▼
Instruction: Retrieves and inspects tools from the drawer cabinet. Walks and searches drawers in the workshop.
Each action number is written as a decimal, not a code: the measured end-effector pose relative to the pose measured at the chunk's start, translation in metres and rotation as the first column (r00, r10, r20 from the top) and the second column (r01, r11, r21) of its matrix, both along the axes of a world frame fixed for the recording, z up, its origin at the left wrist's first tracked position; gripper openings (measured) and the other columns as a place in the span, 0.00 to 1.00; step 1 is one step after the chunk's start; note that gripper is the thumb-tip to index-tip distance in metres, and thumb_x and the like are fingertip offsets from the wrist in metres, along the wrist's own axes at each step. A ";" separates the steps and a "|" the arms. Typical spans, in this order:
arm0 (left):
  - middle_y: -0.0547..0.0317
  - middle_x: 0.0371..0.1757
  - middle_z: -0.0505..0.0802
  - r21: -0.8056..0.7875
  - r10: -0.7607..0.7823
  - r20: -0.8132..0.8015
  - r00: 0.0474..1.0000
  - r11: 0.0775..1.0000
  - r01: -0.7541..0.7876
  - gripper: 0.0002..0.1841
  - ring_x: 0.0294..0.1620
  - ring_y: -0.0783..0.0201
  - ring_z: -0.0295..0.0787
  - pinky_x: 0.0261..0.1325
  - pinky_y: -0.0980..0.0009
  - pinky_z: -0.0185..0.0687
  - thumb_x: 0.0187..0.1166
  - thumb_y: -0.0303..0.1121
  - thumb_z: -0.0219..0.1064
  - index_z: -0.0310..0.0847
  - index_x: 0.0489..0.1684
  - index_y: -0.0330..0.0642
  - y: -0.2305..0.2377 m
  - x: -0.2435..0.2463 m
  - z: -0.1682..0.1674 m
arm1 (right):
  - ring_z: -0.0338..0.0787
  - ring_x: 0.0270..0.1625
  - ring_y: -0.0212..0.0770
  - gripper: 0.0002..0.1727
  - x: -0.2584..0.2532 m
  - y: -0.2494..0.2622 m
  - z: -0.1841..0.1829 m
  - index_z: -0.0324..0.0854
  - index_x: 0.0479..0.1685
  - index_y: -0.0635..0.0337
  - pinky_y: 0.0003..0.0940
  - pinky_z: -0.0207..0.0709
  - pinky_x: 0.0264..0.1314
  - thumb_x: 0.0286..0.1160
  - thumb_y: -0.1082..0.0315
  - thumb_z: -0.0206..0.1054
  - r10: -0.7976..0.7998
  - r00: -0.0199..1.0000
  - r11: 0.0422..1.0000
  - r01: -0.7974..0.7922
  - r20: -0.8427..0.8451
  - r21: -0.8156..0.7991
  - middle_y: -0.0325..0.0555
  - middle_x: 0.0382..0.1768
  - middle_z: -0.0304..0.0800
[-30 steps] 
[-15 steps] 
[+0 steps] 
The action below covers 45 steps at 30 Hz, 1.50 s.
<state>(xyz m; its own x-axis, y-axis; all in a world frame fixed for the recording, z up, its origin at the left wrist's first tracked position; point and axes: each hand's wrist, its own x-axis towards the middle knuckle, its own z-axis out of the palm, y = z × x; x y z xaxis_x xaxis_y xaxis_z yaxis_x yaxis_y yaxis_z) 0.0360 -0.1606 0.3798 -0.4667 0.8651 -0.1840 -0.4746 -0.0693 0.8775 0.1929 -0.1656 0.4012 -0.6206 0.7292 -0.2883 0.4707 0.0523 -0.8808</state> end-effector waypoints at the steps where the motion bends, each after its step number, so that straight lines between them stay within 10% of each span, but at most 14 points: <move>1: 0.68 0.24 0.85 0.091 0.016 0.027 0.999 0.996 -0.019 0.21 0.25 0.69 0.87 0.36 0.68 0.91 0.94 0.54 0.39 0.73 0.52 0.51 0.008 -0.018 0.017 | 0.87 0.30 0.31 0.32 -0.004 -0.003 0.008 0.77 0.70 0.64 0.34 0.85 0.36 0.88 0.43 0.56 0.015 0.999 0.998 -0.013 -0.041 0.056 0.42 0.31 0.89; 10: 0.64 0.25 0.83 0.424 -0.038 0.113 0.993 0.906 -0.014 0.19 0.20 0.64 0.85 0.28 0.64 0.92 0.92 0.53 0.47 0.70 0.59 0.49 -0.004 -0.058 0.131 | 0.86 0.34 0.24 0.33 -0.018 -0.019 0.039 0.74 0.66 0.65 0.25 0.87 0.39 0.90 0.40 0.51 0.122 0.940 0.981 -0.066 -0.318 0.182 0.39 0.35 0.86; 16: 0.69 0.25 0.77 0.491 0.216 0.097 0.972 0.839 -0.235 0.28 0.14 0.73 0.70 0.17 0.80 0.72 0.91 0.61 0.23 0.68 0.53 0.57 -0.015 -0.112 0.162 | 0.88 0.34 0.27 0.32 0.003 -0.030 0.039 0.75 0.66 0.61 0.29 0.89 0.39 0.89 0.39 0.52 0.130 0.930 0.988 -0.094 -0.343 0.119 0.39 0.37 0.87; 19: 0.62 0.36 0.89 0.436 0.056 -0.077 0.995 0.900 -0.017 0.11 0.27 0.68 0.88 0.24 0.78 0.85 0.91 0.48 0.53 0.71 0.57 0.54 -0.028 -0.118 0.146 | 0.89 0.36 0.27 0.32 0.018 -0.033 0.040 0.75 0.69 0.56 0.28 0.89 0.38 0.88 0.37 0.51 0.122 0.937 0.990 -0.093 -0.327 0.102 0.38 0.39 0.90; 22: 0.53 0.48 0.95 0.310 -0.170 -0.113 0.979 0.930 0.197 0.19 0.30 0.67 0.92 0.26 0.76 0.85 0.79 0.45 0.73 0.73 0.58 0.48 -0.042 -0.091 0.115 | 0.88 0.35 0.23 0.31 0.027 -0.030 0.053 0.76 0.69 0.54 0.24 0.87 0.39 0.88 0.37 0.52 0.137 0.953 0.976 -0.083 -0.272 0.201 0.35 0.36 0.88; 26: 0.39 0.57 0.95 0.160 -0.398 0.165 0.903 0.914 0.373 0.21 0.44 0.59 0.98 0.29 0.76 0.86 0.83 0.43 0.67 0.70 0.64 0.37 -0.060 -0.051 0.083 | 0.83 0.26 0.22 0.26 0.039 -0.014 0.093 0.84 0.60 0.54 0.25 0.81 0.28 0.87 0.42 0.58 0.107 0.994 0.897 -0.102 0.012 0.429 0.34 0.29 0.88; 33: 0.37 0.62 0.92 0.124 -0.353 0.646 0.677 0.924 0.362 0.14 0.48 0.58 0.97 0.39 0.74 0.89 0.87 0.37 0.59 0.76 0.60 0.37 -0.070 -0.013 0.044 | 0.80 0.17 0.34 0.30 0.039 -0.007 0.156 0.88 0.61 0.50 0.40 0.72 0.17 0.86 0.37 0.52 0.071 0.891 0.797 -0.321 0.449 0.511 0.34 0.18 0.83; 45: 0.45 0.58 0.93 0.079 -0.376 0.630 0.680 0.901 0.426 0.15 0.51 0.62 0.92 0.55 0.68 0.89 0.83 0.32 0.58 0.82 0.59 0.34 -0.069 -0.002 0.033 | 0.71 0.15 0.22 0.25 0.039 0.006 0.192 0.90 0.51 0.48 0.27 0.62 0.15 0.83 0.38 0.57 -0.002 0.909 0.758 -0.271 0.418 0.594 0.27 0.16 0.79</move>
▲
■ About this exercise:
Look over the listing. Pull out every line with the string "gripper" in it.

■ Solution to the exercise:
Each action number is written as a decimal, not a code: the measured end-effector pose relative to the pose measured at the chunk's start, translation in metres and rotation as the first column (r00, r10, r20 from the top) and the second column (r01, r11, r21) of its matrix, both along the axes of a world frame fixed for the recording, z up, its origin at the left wrist's first tracked position; gripper openings (measured) and the other columns as a place in the span, 0.00 to 1.00; step 1 is one step after the chunk's start; note that gripper is the thumb-tip to index-tip distance in metres, and thumb_x and the like are fingertip offsets from the wrist in metres, along the wrist's own axes at each step. A ";" separates the steps and a "|" the arms. Typical spans, in this order:
  - gripper: 0.0002..0.1841
  - gripper: 0.0002..0.1727

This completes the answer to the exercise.